#### What you need to do:
Count the lines in the listing below that hold the string "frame". Reply with the number alone.

#### Dataset excerpt:
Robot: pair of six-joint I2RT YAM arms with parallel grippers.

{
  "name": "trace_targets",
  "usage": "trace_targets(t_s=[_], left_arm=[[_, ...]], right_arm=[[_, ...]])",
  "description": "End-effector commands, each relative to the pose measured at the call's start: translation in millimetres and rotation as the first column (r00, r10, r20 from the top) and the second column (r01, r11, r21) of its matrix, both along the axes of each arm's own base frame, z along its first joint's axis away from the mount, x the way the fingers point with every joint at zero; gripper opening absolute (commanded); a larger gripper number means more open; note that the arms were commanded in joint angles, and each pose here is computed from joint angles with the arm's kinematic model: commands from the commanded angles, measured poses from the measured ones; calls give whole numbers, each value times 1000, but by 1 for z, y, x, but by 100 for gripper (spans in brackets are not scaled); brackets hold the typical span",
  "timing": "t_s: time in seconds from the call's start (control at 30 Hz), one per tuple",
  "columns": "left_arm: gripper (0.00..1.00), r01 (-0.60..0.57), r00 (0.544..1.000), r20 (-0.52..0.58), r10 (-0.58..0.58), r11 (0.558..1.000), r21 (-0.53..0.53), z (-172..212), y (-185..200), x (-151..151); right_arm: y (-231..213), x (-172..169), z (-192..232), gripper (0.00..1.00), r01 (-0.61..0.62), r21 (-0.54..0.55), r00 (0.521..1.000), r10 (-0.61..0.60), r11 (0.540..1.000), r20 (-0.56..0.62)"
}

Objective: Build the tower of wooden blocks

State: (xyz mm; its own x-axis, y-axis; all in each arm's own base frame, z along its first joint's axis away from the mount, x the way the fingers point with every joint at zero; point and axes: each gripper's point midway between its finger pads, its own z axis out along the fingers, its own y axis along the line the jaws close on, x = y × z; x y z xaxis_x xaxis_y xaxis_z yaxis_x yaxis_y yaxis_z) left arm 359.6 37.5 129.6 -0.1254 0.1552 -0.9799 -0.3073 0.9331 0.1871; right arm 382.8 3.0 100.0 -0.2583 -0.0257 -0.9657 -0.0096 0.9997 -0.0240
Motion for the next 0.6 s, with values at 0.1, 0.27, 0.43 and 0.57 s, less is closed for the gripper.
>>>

#### Worked solution:
2